HB2 (2.5% Taxpayer Approved Rate) Watered down


OK, here are the problems with the watered down version of HB2 that came out of the Texas Ways & Means committee, chaired by Dustin Burrows:

1) School districts are now excluded from the 2.5% cap. There may be legal arguments that have some merit as to why this could not be done in HB2 as opposed to HB3, but I’m betting the POLITICAL arguments were the winning factor here. Chairman Huberty is the Lord of All Things Education; just look at his standing edict that no school choice bills will EVER get a hearing. so he had to be in control of that piece of HB2. And, while we am hearing SOME sort of voter approval rate will come out on schools in HB3, it WILL be weaker. We personally trust Burrows to be friend to the property taxpayers far more than Huberty.

2) Hospital and Special purpose districts now excluded. This will have MAJOR unintended consequences With hospital districts able to go up 8% without voter approval and counties limited to 2.5%, the counties will shove their healthcare budgets for indigent care off on the hospitals more and more. And Special districts will pop up like weeds for the express ability to tax at the FAR higher rate than cities without voter input. When you select ‘winners & losers’ in such a big way between types of government entities, you WILL shift power as well.

3) The ‘banking’ of unused rates for future use. This is a little more understandable to adjust for fluctuations in need, but will have the impact that- overtime- taxes WILL grow at the 2.5% rate, whether that much is needed or not.

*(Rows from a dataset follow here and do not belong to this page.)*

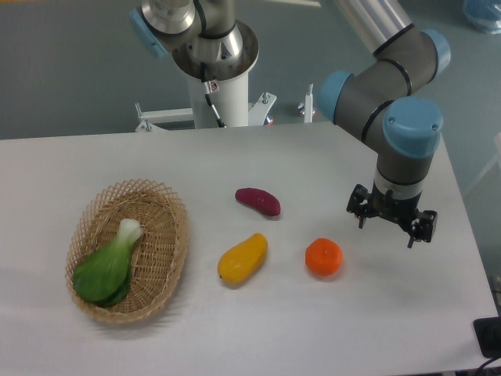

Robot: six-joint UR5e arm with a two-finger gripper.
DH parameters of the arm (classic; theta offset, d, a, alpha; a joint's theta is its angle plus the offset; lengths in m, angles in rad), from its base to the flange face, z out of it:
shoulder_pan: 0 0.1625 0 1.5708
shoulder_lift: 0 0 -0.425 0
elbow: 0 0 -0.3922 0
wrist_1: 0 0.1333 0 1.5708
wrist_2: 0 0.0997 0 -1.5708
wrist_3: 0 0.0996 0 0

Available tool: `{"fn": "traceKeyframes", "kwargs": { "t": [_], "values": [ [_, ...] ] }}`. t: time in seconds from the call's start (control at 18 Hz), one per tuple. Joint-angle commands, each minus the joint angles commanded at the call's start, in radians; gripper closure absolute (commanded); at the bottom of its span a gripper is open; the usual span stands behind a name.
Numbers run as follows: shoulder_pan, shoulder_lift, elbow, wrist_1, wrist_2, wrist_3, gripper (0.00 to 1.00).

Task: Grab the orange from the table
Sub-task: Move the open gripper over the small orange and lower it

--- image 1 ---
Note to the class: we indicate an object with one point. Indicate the black device at table edge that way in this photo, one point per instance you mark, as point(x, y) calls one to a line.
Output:
point(487, 331)

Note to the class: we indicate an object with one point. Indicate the green bok choy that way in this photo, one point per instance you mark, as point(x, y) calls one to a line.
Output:
point(104, 277)

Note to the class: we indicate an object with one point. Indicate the orange fruit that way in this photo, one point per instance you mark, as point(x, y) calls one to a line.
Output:
point(323, 257)

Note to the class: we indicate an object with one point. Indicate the yellow mango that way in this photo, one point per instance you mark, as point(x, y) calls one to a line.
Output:
point(243, 260)

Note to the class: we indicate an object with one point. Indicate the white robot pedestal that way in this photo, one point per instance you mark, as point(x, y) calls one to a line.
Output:
point(216, 72)

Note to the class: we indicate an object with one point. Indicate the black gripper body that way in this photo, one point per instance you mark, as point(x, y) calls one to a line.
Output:
point(387, 204)

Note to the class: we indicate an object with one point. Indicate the purple sweet potato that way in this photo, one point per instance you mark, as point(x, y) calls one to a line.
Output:
point(260, 200)

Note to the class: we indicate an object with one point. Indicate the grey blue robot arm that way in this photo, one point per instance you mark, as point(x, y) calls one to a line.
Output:
point(378, 107)

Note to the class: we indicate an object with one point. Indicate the blue plastic bag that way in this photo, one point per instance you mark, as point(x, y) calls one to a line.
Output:
point(483, 14)

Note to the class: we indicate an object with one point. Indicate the woven wicker basket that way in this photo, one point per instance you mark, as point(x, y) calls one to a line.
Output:
point(157, 256)

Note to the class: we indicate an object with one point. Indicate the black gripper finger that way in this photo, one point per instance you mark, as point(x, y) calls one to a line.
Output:
point(423, 227)
point(358, 204)

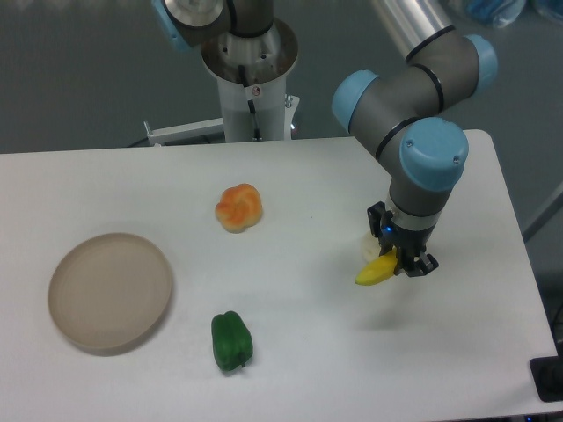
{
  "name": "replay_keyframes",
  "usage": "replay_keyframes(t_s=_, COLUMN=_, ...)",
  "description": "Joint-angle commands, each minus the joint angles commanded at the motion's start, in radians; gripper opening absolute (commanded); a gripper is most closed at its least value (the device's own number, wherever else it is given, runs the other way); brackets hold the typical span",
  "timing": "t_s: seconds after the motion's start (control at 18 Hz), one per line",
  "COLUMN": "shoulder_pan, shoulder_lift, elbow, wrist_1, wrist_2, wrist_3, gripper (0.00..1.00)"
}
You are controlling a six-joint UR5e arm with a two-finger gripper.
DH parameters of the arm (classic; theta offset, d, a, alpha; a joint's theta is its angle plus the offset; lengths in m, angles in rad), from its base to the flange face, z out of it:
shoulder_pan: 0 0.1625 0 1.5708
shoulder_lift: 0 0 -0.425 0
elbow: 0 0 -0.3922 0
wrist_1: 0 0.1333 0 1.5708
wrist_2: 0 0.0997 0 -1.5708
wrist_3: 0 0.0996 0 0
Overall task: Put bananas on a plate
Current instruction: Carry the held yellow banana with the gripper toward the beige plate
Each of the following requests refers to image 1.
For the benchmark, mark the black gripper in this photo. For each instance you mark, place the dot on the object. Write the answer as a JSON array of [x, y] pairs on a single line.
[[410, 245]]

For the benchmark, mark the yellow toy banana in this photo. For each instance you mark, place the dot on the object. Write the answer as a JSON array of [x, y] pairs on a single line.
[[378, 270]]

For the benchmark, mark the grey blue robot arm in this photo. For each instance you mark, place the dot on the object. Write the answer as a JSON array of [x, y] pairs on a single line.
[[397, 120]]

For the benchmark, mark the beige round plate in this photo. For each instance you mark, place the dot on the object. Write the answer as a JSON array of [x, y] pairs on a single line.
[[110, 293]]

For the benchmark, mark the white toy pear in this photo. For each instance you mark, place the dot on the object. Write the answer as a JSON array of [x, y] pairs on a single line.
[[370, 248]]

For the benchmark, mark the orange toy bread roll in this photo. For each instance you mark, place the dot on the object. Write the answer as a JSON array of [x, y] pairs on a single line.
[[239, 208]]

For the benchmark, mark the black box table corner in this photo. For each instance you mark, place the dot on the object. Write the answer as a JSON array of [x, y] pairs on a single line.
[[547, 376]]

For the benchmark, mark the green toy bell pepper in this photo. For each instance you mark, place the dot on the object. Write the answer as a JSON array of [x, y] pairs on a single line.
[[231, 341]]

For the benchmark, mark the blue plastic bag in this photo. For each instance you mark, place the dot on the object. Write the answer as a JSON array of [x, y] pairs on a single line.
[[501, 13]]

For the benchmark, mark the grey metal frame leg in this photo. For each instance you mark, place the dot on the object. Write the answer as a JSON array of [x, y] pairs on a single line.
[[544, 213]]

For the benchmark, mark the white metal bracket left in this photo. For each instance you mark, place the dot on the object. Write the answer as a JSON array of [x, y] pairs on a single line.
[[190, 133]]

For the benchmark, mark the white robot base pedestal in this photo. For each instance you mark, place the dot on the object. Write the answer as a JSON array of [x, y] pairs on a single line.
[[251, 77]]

Bottom line; before, this bill had our strong support as a stand-alone piece of legislation. It no longer does It ONLY gains reluctant support IF HB3 ends up containing something CLOSE to the same voter approval REQUIRED rate. And some version of tax swap such as HB2914 now NEEDS to be a piece of the puzzle to be able to declare any kind of success for the property taxpayers this session. HB1 assures there can be no claim of success for fiscal sanity, for sure; we need a win SOMEWHERE for the taxpayers.